§ Dataset:
● ● ●

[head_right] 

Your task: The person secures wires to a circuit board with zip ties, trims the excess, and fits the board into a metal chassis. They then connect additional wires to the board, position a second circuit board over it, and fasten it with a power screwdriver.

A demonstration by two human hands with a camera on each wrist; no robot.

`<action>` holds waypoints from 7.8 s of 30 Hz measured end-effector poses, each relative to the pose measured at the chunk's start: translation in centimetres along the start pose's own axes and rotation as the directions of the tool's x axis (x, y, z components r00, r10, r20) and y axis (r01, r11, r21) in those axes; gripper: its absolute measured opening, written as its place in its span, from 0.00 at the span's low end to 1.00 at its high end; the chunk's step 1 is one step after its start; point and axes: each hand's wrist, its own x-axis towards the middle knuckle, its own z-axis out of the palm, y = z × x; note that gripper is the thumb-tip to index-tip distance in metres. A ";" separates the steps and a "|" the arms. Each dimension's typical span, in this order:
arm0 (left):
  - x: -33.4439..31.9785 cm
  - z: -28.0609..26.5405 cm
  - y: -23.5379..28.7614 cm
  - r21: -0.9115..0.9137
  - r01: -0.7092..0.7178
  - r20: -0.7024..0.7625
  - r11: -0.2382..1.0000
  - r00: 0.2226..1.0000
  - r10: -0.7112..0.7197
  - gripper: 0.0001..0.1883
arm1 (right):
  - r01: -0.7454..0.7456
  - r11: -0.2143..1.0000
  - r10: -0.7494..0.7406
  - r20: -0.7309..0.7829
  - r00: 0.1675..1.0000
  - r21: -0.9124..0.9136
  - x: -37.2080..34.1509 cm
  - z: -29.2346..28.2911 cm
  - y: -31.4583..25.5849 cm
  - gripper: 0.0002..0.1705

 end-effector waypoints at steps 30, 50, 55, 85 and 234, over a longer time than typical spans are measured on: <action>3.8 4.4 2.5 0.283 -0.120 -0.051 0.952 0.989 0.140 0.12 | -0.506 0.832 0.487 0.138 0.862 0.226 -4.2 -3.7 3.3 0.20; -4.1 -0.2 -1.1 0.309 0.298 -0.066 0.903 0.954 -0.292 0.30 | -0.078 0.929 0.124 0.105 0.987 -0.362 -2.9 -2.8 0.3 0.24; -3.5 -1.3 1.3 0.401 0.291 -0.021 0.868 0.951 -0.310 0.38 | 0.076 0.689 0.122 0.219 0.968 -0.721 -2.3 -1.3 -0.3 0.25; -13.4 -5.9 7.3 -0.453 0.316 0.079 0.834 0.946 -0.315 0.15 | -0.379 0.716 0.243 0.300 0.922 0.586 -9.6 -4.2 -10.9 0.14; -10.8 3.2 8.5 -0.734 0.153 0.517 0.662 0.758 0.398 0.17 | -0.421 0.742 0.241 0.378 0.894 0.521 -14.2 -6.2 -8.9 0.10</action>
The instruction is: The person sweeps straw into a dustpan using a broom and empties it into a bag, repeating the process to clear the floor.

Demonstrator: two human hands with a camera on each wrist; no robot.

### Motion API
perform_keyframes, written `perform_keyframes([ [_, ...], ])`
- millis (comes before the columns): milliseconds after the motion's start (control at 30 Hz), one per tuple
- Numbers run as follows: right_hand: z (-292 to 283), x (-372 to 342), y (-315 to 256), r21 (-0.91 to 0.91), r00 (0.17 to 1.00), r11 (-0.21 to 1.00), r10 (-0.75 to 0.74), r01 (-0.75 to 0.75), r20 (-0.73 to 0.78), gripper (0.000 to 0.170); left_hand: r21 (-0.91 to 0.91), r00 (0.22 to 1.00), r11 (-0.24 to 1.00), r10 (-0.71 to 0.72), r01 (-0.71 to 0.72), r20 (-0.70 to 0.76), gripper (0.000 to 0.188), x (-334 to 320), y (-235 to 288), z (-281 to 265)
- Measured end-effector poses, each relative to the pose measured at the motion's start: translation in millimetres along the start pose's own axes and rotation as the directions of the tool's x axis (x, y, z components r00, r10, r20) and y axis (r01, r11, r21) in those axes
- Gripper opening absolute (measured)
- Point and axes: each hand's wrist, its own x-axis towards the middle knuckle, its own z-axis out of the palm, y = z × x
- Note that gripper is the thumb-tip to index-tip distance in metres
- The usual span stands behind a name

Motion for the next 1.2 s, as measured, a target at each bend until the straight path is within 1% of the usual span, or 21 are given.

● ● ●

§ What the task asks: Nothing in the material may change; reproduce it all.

§ Result of this task:
[head_right] 

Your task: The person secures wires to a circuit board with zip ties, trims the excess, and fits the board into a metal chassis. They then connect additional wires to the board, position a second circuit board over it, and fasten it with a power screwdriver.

A demonstration by two human hands with a camera on each wrist; no robot.

`<action>` holds waypoints from 7.8 s of 30 Hz measured end-effector poses, each relative to the pose measured at the chunk's start: translation in centimetres along the start pose's own axes and rotation as the directions of the tool's x axis (x, y, z components r00, r10, r20) and y axis (r01, r11, r21) in those axes; gripper: its absolute measured opening, written as its place in its span, from 0.00 at the span's low end to 1.00 at its high end; the chunk's step 1 is one step after its start; point and axes: each hand's wrist, its own x-axis towards the middle knuckle, its own z-axis out of the palm, y = z × x; note that gripper is the thumb-tip to index-tip distance in metres. A ";" separates the steps and a "|" the arms. Each dimension's typical span, in this order:
arm0 (left):
  - x: -33.4439..31.9785 cm
  - z: -28.0609..26.5405 cm
  - y: -23.5379..28.7614 cm
  - r21: -0.9115..0.9137
  - r01: -0.7092..0.7178
  - r20: -0.7024..0.7625
  - r11: -0.2382..1.0000
  - r00: 0.2226..1.0000
  - r10: -0.7112..0.7197
  - gripper: 0.0001..0.1883
arm1 (right):
  - r01: -0.7454..0.7456
  - r11: -0.2143..1.0000
  - r10: -0.7494..0.7406
  - r20: -0.7309..0.7829
  - r00: 0.1675..1.0000
  - r21: -0.9124..0.9136
  - x: -37.2080..34.1509 cm
  - z: -29.2346..28.2911 cm
  - y: -31.4583..25.5849 cm
  - gripper: 0.0002..0.1705

 end-effector waypoints at steps 30, 50, 55, 85 and 234, over a longer time than typical spans are measured on: <action>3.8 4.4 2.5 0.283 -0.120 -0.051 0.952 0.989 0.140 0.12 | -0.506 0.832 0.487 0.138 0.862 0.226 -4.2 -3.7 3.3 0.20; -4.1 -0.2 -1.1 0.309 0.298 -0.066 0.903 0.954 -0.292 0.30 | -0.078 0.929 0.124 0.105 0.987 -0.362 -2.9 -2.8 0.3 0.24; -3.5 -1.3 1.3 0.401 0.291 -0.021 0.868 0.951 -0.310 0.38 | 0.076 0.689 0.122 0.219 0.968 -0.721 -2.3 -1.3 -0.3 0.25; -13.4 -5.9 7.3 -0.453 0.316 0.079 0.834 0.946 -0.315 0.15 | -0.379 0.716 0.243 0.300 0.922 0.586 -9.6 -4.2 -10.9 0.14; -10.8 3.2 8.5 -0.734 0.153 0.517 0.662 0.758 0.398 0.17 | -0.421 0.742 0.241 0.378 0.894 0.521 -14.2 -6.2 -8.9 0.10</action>
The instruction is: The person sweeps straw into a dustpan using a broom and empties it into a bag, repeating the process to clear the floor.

Demonstrator: two human hands with a camera on each wrist; no robot.

### Motion API
perform_keyframes, written `perform_keyframes([ [_, ...], ])`
- millis (comes before the columns): milliseconds after the motion's start (control at 30 Hz), one per tuple
- Numbers run as follows: right_hand: z (-292 to 283), x (-372 to 342), y (-315 to 256), r21 (-0.91 to 0.91), r00 (0.17 to 1.00), r11 (-0.21 to 1.00), r10 (-0.75 to 0.74), r01 (-0.75 to 0.75), r20 (-0.73 to 0.78), gripper (0.000 to 0.170); left_hand: r21 (-0.91 to 0.91), r00 (0.22 to 1.00), r11 (-0.24 to 1.00), r10 (-0.71 to 0.72), r01 (-0.71 to 0.72), r20 (-0.70 to 0.76), gripper (0.000 to 0.188), x (-334 to 320), y (-235 to 288), z (-281 to 265)
- Measured end-effector poses, each relative to the pose measured at the motion's start: translation in millimetres along the start pose's own axes and rotation as the directions of the tool's x axis (x, y, z components r00, r10, r20) and y axis (r01, r11, r21) in those axes
- Gripper opening absolute (measured)
- Point and axes: each hand's wrist, its own x-axis towards the middle knuckle, its own z-axis out of the palm, y = z × x
- Note that gripper is the thumb-tip to index-tip distance in metres
- The usual span stands behind a name

Motion for the next 1.2 s, as measured, a target at each bend until the straight path is within 1% of the usual span, or 21 are given.

The output contains nothing further.